Oh please! Must every detail of Heathcliff’s physique repeatedly be described as “incredibly” this or that, chiseled, long, huge, thick or what have you? Must Edgar always suffer by comparison, the Romance-genre stereotype “sweet guy” with a sensitive soul and a tiny dick? And why must the intimation of female pleasure always be “like nothing she had ever known before”? One might expect this sort of tiresome purplish prose in any humdrum mass-market bodice-ripper; it’s lazy and it’s boring, and it undermines the uniqueness of these characters, reducing them, in the bedroom or dungeon, to carnal caricatures, one-dimensional automatons motivated solely by sex.
Yes, it’s a clever idea—if not much of a stretch—to turn Heathcliff and Isabella’s relationship into a freak show of D/s codependency, complete with public humiliation and a fully-accessorized dungeon in the cellar of Wuthering Heights. So why not describe it in a way that truly makes it feel “like nothing ever before”? Miller is clearly capable of better. (One suspects his editor didn’t much care about correct vocabulary or authentic period detail so long as the manuscript came in on time with the requisite percentage of gratuitously sweaty beefcake and damsels swooning at the sight, fingers firmly planted on throbbing quims.

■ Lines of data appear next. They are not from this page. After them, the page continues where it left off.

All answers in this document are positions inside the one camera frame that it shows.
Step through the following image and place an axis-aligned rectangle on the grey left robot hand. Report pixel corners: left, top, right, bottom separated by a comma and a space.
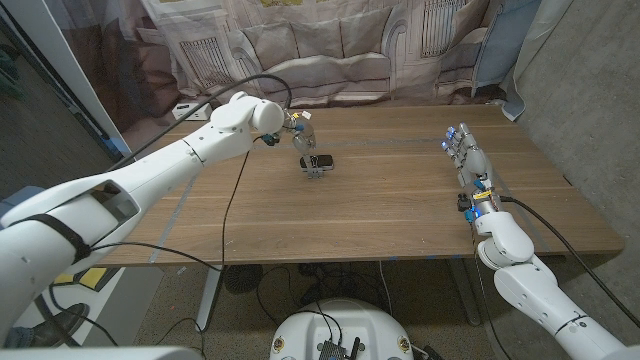
282, 110, 317, 156

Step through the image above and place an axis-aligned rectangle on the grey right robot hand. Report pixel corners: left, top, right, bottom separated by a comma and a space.
439, 122, 501, 215

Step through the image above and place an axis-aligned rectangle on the black silver paper clamp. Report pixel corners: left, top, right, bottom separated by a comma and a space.
305, 155, 326, 180

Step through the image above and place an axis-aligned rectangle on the black eraser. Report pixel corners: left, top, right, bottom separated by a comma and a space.
299, 154, 335, 172

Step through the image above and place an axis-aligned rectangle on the printed sofa backdrop cloth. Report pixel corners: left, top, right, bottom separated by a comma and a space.
44, 0, 542, 112

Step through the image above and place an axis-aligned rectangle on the white power strip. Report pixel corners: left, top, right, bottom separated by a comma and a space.
171, 102, 213, 122

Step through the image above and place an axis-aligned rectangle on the grey table leg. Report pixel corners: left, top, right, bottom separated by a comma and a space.
447, 258, 482, 327

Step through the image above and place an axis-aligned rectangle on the pale cloth sheet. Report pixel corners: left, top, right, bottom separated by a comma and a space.
501, 0, 575, 122

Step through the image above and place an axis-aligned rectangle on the round black floor fan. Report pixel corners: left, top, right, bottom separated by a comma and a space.
223, 264, 264, 295

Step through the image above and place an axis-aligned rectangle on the white table leg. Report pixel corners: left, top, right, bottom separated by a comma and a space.
195, 264, 224, 331

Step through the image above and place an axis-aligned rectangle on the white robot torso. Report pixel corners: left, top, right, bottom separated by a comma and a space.
269, 298, 415, 360

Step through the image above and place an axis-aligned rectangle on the small black electronics box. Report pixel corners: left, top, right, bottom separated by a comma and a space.
317, 339, 347, 360

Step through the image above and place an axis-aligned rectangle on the white partition panel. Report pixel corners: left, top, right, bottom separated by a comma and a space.
0, 0, 146, 165

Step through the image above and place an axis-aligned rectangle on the blue grey chair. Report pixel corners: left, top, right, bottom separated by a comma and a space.
0, 185, 46, 211

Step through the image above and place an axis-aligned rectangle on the dark leather shoe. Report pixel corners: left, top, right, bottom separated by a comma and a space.
32, 302, 91, 348

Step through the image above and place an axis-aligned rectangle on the blue jeans leg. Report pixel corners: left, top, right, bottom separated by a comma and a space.
3, 327, 36, 350

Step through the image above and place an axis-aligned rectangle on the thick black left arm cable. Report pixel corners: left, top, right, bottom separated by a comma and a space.
106, 73, 294, 172

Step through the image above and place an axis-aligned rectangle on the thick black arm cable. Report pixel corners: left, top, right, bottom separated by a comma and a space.
106, 73, 294, 172
498, 196, 640, 329

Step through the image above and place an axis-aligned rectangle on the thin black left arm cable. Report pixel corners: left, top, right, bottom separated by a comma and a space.
89, 148, 253, 274

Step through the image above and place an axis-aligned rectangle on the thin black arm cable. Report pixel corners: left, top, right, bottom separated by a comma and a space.
469, 222, 514, 360
89, 148, 253, 274

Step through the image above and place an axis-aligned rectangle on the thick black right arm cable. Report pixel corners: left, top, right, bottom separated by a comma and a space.
498, 196, 640, 329

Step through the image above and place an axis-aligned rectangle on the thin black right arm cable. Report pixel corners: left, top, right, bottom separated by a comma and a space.
469, 222, 514, 360

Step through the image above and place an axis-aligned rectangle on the black floor cable bundle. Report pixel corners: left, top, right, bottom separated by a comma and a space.
298, 262, 391, 307

Still, whether this kind of mediocrity was due to commercial or temporal constraint is beside the point.)
Where the sex scenes are overly stylized in much of the book, they virtually disappear towards the end. Things cool off considerably in those latter sections dealing with the relationship of the cousins, Cathy, Linton and Hareton. The explicit content is noticeably toned down, the sexual tension slackened. By comparison with what has gone before, the last quarter of the book feels positively chaste. (Due, perhaps, to the publisher’s squeamishness about “incest” issues, though, ironically, no such qualms seemed to have affected the early Victorians.)
At times, the narrative is bogged down by a need to explain each character’s motives; often in torturous, blandly obvious detail. This may be Brontë’s doing as much as Miller’s; but, when attempting to retell the story from a new, unabashedly erotic point of view, such quaint sermonizing simply kills the mood.

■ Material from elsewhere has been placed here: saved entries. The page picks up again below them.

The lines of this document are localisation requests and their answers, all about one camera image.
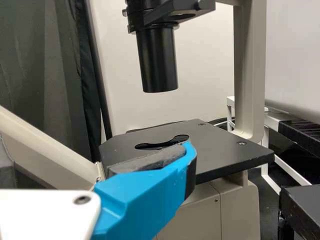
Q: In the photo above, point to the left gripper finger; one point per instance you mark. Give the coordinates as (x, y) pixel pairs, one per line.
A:
(140, 195)

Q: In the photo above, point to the cream microscope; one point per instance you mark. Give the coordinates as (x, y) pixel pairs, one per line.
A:
(225, 155)

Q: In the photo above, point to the white box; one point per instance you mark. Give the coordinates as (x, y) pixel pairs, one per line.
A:
(292, 50)

“For you see,” she continued, “you showed that true repentance is when the inner soul recognizes the path to true redemption and acts accordingly. Until this happens the person will be blind to all opportunities.”
Ultimately, the loose ends in the plot are tied up quite well. In some ways Miller’s ending is more satisfying than Brontë; it is certainly more melodramatic, and he even manages, at the last, to out-moralize the vicar’s daughter from Haworth.
Not recommended for sticklers, pedants, prudes, perfectionists or those skeptical of high-concept marketing techniques. But for everyone else, especially those craving a more refined approach to erotic romance, Wuthering Nights should make for an agreeably seductive divertissement, and is well worth a look.